By Frederick H. Lowe
The United States lost 5 million manufacturing jobs between January 2000 and December 2014 because of growing trade deficits prior to the Great Recession and the massive output collapse during the Great Recession, which hurt black workers, the Economic Policy Institute, a Washington, D.C.-based think tank recently reported.
Between 2000 and 2007, growing trade deficits in manufactured goods led to the loss of $3.6 million manufacturing jobs, EPI reported in a paper titled “Manufacturing Job Loss: Trade, Not Productivity, Is the Culprit.”
Between 2007 and 2009, the massive collapse in overall U.S. output hit manufacturing particularly hard. This was followed by the slowest recovery in domestic manufacturing output in more than 60 years.
“Reasonably strong GDP growth over the past five years has not been sufficient to counter these trends; only about 900,000 of the 2.3 million manufacturing jobs lost during the Great Recession have been recovered. In addition the resurgence of the U.S. trade deficit in manufactured goods since 2009 has hurt the recovery of manufacturing and employment,” the report stated.
Manufacturing employment was relatively stable between 1970 and 2000, ranging from 16.8 to 19.6 million. However, the relationship broke down in the early 2000s with rapidly growing trade deficits. The U.S. had a relatively small and stable manufacturing trade deficit between 1989 and 1997 that never exceeded $131 billion annually.
The U.S. manufacturing trade deficit began to rise sharply after the Asian financial crisis of 1997-1998. The trade deficit peaked at $558.5 billion in 2006.
Manufacturing employment fell to a low of 11.5 million in February 2010 before recovering by December 2014 to 12.3 million. The drop in manufacturing employment has hurt black male workers.
The Economic Policy Institute’s paper counters the argument that rapid productivity growth caused the decline in manufacturing jobs.
Past international trade agreements have eliminated hundreds of thousands of high-paying jobs in the manufacturing for black workers and other working-class families as companies moved their operations to other countries where labor costs are cheaper than in the United States.
Trade agreements that led to job losses in manufacturing, include NAFTA, a trilateral agreement between the U.S., Canada and Mexico, which took effect in January 1994. It was negotiated under President Bill Clinton. The other trade agreements are KORUS which took effect March 15, 2012, under President Obama. China joined the World Trade Organization (WTO) on December 11, 2001 under President George W. Bush. The World Trade Organization deals with rules of trade between nations.
In each case the U.S. Chamber of Commerce, U.S. Trade Representative and some politicians claim the deals would bring new higher-paying jobs here. Some jobs did materialize, but black manufacturing workers lost more jobs than they gained.

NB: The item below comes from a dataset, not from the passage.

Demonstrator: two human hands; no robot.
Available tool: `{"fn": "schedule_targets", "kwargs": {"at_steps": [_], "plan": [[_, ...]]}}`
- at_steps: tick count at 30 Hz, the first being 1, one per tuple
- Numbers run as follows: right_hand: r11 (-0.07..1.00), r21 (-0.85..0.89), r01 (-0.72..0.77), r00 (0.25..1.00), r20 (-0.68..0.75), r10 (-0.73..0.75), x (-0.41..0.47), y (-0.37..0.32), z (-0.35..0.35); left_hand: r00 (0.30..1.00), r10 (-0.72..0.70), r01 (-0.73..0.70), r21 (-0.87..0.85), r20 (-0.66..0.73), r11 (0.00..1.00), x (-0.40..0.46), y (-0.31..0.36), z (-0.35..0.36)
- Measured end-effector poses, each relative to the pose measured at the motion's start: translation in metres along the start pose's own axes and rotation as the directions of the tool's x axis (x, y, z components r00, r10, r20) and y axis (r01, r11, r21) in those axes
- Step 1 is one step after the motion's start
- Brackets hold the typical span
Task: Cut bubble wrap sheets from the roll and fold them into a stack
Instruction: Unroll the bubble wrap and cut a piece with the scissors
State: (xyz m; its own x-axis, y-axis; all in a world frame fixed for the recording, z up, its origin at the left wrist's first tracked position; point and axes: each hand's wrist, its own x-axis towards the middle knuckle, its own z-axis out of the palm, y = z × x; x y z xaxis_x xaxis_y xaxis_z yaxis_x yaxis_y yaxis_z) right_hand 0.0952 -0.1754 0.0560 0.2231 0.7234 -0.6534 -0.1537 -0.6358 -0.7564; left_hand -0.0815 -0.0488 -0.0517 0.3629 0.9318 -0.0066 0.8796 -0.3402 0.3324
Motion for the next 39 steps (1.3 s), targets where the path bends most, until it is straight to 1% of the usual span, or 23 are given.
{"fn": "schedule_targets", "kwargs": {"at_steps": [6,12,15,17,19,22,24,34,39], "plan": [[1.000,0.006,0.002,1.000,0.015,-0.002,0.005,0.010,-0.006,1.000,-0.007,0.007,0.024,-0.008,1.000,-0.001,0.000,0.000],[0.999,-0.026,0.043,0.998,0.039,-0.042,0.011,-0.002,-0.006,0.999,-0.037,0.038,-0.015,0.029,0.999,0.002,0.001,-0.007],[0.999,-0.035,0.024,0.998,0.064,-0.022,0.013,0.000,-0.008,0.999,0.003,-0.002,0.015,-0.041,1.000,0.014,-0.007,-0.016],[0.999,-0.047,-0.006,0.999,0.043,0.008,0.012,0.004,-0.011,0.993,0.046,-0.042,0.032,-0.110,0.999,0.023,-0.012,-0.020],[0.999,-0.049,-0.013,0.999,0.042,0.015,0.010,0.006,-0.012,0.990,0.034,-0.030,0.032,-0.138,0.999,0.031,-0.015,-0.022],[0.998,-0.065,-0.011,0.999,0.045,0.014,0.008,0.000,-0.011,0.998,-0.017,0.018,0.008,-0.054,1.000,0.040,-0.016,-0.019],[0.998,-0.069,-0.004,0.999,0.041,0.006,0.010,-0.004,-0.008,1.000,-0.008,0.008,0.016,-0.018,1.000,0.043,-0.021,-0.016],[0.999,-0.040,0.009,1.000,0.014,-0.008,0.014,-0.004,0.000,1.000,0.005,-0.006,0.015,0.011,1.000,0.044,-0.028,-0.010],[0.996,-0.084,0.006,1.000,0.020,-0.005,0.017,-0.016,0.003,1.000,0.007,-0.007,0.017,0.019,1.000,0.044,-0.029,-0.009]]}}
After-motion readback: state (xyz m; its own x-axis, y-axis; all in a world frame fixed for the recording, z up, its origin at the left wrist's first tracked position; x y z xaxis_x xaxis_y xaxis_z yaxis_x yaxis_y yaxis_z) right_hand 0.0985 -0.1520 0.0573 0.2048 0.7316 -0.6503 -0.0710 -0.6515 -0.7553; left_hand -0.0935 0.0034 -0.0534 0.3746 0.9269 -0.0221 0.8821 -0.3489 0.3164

President Clinton, for example, claimed NAFTA would create an export boom from Mexico that would create 200,000 jobs in two years and millions of jobs in five years, but 20 years later, trade deficits with Mexico eliminated 682,000 good jobs in the U.S. and 61 percent were in manufacturing,” Robert E. Scott, director of trade and manufacturing policy research at EPI, wrote in 2013 paper titled “NAFTA’s Legacy: Growing U.S. Trade Deficits Cost 682,000 jobs.”
When China entered the World Trade Organization in 2001, it cost black workers 281,100 high-paying manufacturing jobs from 2001 to 2011, said Scott, author of the 2013 research paper, “Trading away manufacturing advantage: China trade drives down U.S. wages and benefits and eliminates good jobs for U.S. workers.”
Scott estimated that African Americans made up 25% of minorities displaced by trade with China, suffering wage losses in excess of $2.5 billion.
“The displacement of manufacturing jobs by growing U.S. trade deficits with China has been particularly hard on minority workers: 958,800 were displaced, with wage-related losses in 2011 of $10,485 per worker and $10.1 billion overall,” Celeste Drake, Trade and Globalization Policy Specialist for the AFL-CIO in Washington D.C., wrote in an email.